It has been reported that more than 30% of the US adult population suffer from insomnia and approximately 10% suffer from chronic insomnia – meaning that these individuals suffer from insomnia up to 5 times a week or MORE!
I remember dealing with chronic insomnia and feeling SO TIRED. I did not having the ability to quiet my racing thoughts and naturally fall asleep. I would often cry in bed because I couldn’t sleep. My husband would try to rub my back and soothe me to sleep but nothing seemed to help. It felt like an endless cycle of sleepless night, later fueled by heavy amounts of black coffee and lattes the next day.
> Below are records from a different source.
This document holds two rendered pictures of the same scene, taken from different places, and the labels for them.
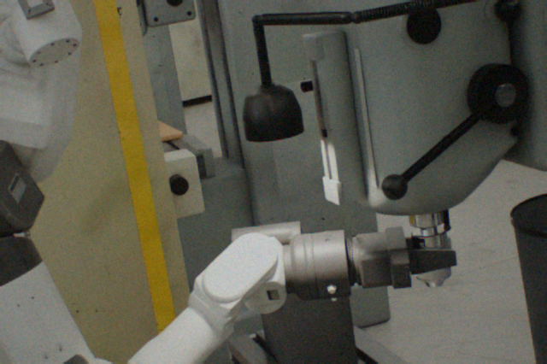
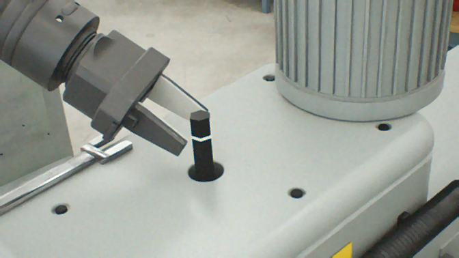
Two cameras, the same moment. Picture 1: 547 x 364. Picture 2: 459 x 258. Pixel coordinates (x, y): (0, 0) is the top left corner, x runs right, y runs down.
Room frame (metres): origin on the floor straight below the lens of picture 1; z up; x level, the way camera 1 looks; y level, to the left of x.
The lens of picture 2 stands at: (0.71, 0.00, 2.31)
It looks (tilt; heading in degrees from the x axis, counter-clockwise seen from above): 33 degrees down; 338
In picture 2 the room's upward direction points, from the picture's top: 4 degrees counter-clockwise
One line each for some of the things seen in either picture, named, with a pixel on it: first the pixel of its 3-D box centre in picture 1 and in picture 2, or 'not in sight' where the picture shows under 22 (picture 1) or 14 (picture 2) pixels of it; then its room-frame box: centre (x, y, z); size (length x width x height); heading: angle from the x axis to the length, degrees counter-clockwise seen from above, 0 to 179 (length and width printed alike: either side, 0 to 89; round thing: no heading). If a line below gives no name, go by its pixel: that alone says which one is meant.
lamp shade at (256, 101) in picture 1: (271, 108); not in sight; (1.20, -0.01, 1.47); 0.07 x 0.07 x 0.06
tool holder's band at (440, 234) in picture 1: (428, 233); not in sight; (1.26, -0.19, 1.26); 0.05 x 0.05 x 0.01
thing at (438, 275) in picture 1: (432, 256); not in sight; (1.26, -0.19, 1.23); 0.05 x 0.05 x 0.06
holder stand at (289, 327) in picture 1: (302, 306); not in sight; (1.70, -0.02, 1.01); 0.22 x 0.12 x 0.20; 11
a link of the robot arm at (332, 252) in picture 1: (361, 262); not in sight; (1.26, -0.10, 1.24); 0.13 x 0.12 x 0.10; 175
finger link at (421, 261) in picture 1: (432, 261); not in sight; (1.22, -0.19, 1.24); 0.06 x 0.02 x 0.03; 85
The rhythm of my life was filled with busy mornings, racing my kids off to day care, hurrying to the office and racing from meeting to meeting until the work day came to a close. I would then race down Providence Rd (in Charlotte, NC) to pick up my kids from daycare at a reasonable time (so they weren’t the last ones there) and then start working on dinner and hopefully have some play time with the kids….all the while trying to check in on emails and stay “connected” if a work colleague needed me. After settling the kids to bed at 8pm and then taking my shower, I would clock in for another few hours of work, often ending around 11pm. If I was lucky, it was closer to 10pm. I would then anxiously get into bed and hope that I could fall asleep quickly…which RARELY if EVER happened.
I lived like this for YEARS and its damage could be seen in the accelerated aging on my face. It was very concerning and yet I had no idea how to get out of the trap. I have always been very health conscious and I knew that I did not want to rely on medications to fall asleep. There had to be another way.
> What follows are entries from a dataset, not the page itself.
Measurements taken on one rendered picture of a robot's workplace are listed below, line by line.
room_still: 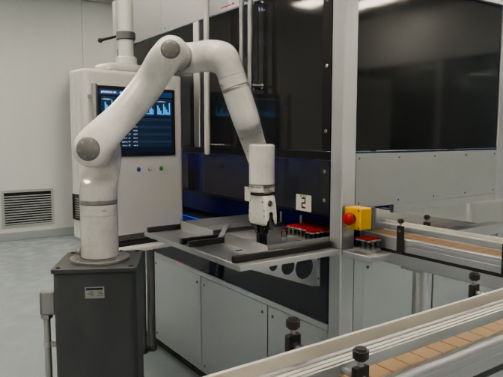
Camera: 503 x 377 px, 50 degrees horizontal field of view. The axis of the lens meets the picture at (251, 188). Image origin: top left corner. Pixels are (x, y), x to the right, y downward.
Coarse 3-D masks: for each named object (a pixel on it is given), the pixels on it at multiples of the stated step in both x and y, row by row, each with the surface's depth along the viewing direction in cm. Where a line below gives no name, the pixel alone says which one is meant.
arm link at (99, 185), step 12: (120, 144) 179; (120, 156) 179; (84, 168) 177; (96, 168) 175; (108, 168) 176; (120, 168) 178; (84, 180) 172; (96, 180) 170; (108, 180) 172; (84, 192) 168; (96, 192) 167; (108, 192) 169; (84, 204) 168; (96, 204) 168; (108, 204) 169
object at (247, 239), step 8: (240, 232) 195; (248, 232) 197; (272, 232) 204; (280, 232) 206; (232, 240) 187; (240, 240) 183; (248, 240) 179; (256, 240) 195; (272, 240) 195; (280, 240) 195; (288, 240) 195; (296, 240) 195; (304, 240) 179; (312, 240) 181; (320, 240) 183; (328, 240) 185; (248, 248) 180; (256, 248) 176; (264, 248) 172; (272, 248) 172; (280, 248) 173
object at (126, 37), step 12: (120, 0) 240; (132, 0) 244; (120, 12) 241; (132, 12) 244; (120, 24) 241; (132, 24) 244; (120, 36) 241; (132, 36) 243; (120, 48) 243; (132, 48) 244; (120, 60) 241; (132, 60) 243
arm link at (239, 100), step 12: (228, 96) 168; (240, 96) 167; (252, 96) 170; (228, 108) 170; (240, 108) 167; (252, 108) 169; (240, 120) 168; (252, 120) 168; (240, 132) 173; (252, 132) 175
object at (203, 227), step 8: (224, 216) 231; (232, 216) 233; (240, 216) 236; (248, 216) 238; (184, 224) 216; (192, 224) 211; (200, 224) 224; (208, 224) 227; (216, 224) 229; (224, 224) 230; (232, 224) 230; (240, 224) 230; (248, 224) 230; (280, 224) 216; (192, 232) 211; (200, 232) 206; (208, 232) 201; (216, 232) 199
What I did not realize back then is that the adrenal hormone cortisol was playing a big role in my inability to fall asleep. You might be familiar with cortisol. It has been labeled by many in the weight loss industry as “the belly fat hormone” that is triggered by stress. Cortisol stimulates the central nervous system during times of fear and stress which activates the “fight or flight” feeling.
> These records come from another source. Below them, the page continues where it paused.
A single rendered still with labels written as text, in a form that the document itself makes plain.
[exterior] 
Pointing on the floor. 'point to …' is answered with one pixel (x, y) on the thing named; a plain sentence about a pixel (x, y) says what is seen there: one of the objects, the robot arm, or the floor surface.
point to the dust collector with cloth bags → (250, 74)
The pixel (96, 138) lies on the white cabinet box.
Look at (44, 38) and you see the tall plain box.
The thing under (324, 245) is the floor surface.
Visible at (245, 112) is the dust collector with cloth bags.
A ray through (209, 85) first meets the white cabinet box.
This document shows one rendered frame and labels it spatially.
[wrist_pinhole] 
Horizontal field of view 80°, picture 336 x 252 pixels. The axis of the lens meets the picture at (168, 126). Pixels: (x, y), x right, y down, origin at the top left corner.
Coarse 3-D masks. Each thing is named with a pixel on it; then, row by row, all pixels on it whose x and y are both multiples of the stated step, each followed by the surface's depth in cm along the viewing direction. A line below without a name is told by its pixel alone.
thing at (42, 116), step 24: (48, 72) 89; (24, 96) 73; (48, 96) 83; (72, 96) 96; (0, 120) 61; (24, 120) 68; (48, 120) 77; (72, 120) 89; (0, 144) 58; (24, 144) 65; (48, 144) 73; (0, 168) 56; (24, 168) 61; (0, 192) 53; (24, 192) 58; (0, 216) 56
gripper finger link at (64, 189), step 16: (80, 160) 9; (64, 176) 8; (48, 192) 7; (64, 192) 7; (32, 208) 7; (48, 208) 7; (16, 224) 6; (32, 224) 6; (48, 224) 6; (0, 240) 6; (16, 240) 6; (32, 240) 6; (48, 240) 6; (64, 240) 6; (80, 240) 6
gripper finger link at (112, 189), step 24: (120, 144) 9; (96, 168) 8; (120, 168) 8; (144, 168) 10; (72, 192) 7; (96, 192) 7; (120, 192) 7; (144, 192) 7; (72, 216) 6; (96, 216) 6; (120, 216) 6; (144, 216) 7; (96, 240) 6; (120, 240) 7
I lived in this state of heightened fight or flight for years, which was very evident in my poor sleep. Cortisol wakes and arouses the body and mind, making restful sleep very difficult. And for people suffering with insomnia, cortisol levels may remain high all day – essentially keeping people trapped in the fight or flight posture.
I found for myself that this highly aroused state was directly due to the hectic lifestyle I was leading. I was living in a perpetual state of stress which started to cause a slew of health issues. I knew things needed to change and I knew that stress was at the root cause, but I felt trapped in the never ending work that I had to do – both in my professional life and at home. And as a result, I never felt like I was doing either job particularly well.
It has been 4 years since I started to turn my sleep around and I am so much happier and healthier as a result. Do you want to know one of my biggest strategies for deeper and more restful sleep? You may not like it….and you may think it’s impossible to implement but I’m here to tell you it is possible.
Stop doing all mental work after 6pm as often as possible.
Yup, that’s right. No mental work past 6pm. This gives your body and mind time to unwind the accumulated stress from the day and get into a mindset of relaxation and sleep.
And what happens to the work you didn’t complete the night before??? You set your alarm one hour earlier the next day and knock it out at 5 or 6am.
I know…I know…waking up earlier for many people is often challenging. BUT if you start to change the pattern of working late nights and consistently fall asleep by 10pm..that means 7-8 hours of regular sleep if you are waking at 5 or 6am. It sounds difficult, but please trust me, this is easier to implement than you would think. I have guided many of my clients to take this step with surprising results. They even grow to really like this time of day.
And if ending work at 6pm is impossible, start to slowly cut back on your evening work schedule until you get to 6pm. Give it a try and let me know what you think!